▸ Requirement
Using the data below, output the first line and every line after it up to and including the line containing "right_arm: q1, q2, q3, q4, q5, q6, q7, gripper", exactly as written and with nothing added.

%%

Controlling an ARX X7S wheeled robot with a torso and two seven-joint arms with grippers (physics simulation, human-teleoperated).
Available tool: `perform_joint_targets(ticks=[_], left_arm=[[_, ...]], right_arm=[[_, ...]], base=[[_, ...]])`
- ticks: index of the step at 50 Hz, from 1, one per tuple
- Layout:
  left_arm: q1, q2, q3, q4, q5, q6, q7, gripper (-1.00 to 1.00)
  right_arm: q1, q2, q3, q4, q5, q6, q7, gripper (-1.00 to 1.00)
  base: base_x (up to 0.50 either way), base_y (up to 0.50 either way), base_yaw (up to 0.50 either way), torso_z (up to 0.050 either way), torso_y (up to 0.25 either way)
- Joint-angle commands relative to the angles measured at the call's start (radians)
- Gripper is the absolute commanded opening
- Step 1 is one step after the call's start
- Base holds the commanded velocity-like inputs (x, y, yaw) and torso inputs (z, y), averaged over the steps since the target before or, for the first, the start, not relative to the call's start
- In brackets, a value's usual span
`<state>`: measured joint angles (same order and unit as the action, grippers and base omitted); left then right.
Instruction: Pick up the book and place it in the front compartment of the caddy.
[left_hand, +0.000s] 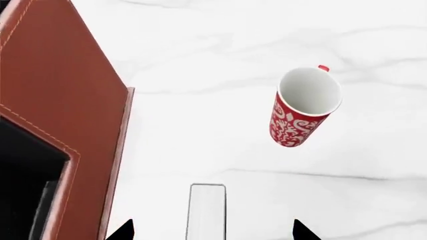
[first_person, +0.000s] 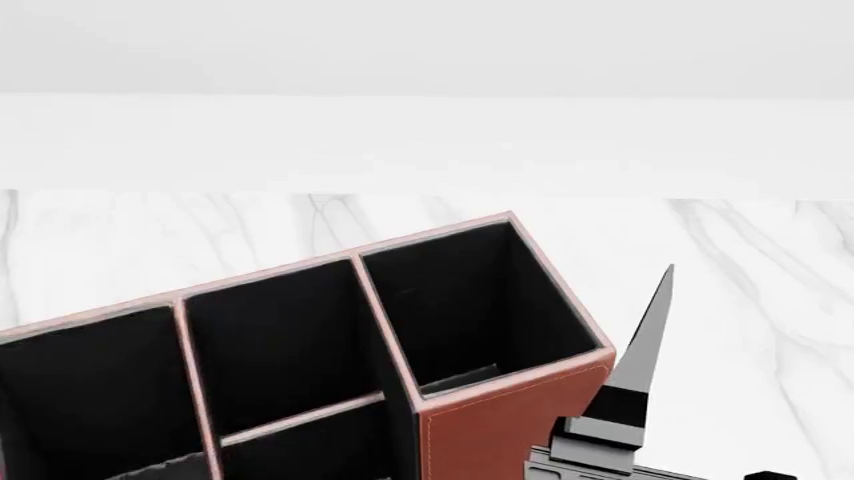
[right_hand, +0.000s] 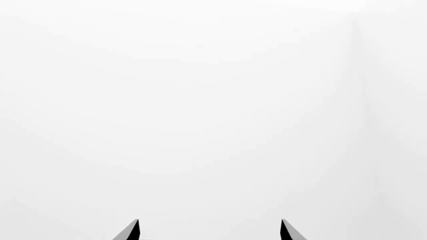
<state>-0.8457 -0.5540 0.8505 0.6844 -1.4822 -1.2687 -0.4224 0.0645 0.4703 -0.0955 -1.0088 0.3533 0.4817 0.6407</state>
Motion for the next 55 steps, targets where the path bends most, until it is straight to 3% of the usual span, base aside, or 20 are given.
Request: perform_joint_targets(ticks=[1,28,45,46,55], left_arm=[[0.025,0.000,0.072,-0.025,0.096,-0.022,0.041,1.00],[0.096,0.020,0.251,-0.150,0.375,0.063,0.165,1.00],[0.107,0.029,0.315,-0.195,0.461,0.111,0.205,1.00],[0.106,0.029,0.322,-0.199,0.471,0.114,0.208,-1.00],[0.102,0.027,0.327,-0.205,0.477,0.118,0.210,-1.00]], right_arm=[[0.002,0.009,-0.004,-0.001,0.008,-0.002,0.011,1.00],[0.004,0.023,-0.016,0.013,0.015,-0.023,0.022,1.00],[0.007,0.037,-0.018,0.003,0.026,-0.021,0.038,1.00],[0.008,0.038,-0.019,0.002,0.027,-0.020,0.039,1.00],[0.012,0.043,-0.028,0.006,0.029,-0.023,0.045,1.00]], base=[[0.00,0.00,0.00,0.000,0.000],[0.00,0.00,0.00,0.000,0.000],[0.00,0.00,0.00,0.000,0.000],[0.00,0.00,0.00,0.000,0.000],[0.00,0.00,0.00,0.000,0.000]])
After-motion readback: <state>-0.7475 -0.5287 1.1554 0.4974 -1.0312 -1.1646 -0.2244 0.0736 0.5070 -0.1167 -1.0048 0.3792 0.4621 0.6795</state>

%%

▸ Finished task
Controlling an ARX X7S wheeled robot with a torso and two seven-joint arms with grippers (physics simulation, human-teleoperated).
Available tool: `perform_joint_targets(ticks=[_], left_arm=[[_, ...]], right_arm=[[_, ...]], base=[[_, ...]])`
- ticks: index of the step at 50 Hz, from 1, one per tuple
- Layout:
  left_arm: q1, q2, q3, q4, q5, q6, q7, gripper (-1.00 to 1.00)
  right_arm: q1, q2, q3, q4, q5, q6, q7, gripper (-1.00 to 1.00)

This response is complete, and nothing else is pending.